Mountain Hydrology of the Semi-Arid Western U.S.: Research Needs, Opportunities and
Challenges
* Bales, R (rbales@ucmerced.edu) , University of California, School of Engineering, Merced,
95344
Dozier, J , University of California, Bren School, Santa Barbara, 93106
Molotch, N , University of Colorado, CIRES, Boulder, 80309
Painter, T , University of Colorado, NSIDC, Boulder, 80309
Rice, R , University of California, School of Engineering, Merced, 95344
In the semi-arid Western U.S., water resources are being stressed by the combination of climate
warming, changing land use, and population growth. Multiple consensus planning documents
point to this region as perhaps the highest priority for new hydrologic understanding. Three main
hydrologic issues illustrate research needs in the snow-driven hydrology of the region.
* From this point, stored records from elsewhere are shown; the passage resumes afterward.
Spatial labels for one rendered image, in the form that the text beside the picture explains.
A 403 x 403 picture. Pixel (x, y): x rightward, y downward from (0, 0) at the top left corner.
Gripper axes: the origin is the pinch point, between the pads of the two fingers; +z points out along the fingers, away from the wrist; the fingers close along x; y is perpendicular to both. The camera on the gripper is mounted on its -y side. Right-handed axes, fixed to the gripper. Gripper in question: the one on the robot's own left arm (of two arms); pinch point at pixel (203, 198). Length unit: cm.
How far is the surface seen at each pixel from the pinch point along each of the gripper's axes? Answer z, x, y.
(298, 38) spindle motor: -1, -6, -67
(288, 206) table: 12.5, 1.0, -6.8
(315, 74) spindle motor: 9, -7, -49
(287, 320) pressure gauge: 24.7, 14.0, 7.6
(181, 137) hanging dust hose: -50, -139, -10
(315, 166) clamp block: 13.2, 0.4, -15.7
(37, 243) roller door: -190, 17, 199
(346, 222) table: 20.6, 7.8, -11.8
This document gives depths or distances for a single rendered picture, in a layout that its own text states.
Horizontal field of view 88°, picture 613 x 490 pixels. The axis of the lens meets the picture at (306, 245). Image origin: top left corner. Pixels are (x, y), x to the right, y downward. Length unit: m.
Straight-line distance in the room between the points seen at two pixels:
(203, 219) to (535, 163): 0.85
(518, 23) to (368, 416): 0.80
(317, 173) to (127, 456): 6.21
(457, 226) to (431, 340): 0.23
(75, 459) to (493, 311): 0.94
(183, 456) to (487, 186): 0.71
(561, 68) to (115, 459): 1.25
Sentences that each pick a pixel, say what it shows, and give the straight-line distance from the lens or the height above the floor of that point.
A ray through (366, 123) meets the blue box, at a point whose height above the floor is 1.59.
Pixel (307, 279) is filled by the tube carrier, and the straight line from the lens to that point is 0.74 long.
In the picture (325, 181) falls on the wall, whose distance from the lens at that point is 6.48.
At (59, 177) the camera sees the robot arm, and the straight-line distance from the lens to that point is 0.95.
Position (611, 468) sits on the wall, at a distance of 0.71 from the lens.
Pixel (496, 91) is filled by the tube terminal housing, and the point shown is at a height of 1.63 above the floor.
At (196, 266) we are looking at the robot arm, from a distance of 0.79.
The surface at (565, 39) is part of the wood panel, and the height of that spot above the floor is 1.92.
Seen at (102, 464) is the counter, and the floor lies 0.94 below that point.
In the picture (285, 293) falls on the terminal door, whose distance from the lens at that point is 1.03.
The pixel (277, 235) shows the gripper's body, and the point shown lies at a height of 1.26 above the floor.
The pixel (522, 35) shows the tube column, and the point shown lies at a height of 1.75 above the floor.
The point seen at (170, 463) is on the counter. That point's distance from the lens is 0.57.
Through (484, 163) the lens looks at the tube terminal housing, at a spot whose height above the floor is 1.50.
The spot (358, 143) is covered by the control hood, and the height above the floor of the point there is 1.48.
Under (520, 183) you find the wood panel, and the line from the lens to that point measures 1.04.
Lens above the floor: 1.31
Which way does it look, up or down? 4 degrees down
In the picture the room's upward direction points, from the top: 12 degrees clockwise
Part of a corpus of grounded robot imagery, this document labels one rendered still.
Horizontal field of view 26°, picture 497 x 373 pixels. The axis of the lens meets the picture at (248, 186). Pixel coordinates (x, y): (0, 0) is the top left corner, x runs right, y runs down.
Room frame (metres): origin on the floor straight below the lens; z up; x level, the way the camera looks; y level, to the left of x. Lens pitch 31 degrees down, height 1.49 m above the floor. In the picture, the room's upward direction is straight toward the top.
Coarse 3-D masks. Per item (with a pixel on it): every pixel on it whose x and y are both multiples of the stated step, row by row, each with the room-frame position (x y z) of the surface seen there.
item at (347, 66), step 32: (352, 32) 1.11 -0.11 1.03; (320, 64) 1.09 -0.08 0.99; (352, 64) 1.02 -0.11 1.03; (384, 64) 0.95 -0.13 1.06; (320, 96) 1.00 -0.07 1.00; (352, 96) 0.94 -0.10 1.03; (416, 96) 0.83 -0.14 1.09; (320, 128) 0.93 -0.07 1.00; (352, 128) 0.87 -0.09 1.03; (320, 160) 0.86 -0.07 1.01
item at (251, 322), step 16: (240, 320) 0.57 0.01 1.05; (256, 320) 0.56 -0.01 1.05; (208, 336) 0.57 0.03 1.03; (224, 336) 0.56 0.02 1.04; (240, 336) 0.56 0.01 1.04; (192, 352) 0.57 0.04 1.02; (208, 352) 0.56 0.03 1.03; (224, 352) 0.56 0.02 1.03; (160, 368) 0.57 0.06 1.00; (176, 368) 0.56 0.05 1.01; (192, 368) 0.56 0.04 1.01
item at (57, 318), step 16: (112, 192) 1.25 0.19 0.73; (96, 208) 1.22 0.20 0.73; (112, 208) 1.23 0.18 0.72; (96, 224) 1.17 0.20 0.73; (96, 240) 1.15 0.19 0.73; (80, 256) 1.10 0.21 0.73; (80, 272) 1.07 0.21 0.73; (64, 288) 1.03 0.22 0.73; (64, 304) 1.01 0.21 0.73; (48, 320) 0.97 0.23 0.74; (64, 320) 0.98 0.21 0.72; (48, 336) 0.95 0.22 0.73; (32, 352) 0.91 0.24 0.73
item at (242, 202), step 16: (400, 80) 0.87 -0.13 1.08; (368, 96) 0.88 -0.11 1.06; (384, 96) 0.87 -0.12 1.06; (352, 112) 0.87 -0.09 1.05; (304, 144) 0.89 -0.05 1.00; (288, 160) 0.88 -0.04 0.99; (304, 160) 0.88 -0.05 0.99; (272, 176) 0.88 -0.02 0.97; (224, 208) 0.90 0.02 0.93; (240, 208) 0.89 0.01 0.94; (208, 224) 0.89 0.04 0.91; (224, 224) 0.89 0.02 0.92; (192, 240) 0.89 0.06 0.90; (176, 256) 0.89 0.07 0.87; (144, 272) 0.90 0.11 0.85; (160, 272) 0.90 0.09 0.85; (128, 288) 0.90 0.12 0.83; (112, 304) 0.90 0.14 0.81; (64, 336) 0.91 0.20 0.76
First,
despite the hydrologic importance of mountainous regions, the processes controlling their energy,
water and biogeochemical fluxes are not well understood. Second, there exists a need to realize,
at various spatial and temporal scales, the feedback systems between hydrological fluxes and
biogeochemical and ecological processes. Third, the paucity of adequate observation networks in
mountainous regions hampers improvements in understanding these processes. For example, we
lack an adequate description of factors controlling the partitioning of snowmelt into runoff versus
infiltration and evapotranspiration, and need strategies to accurately measure the variability of
precipitation, snow cover and soil moisture. The amount of mountain-block and mountain-front
recharge and how recharge patterns respond to climate variability are poorly known across the
mountainous West. Moreover, hydrologic modelers and those measuring important hydrologic
variables from remote sensing and distributed in situ sites have failed to bridge rifts between
modeling needs and available measurements. Research and operational communities will benefit
from data fusion/integration, improved measurement arrays, and rapid data access. For example,
the hydrologic modeling community would advance if given new access to single rather than
disparate sources of bundles of cutting-edge remote sensing retrievals of snow covered area and
albedo, in situ measurements of snow water equivalent and precipitation, and spatio-temporal
fields of variables that drive models. In addition, opportunities exist for the deployment of new
technologies, taking advantage of research in spatially distributed sensor networks that can
enhance data recovery and analysis.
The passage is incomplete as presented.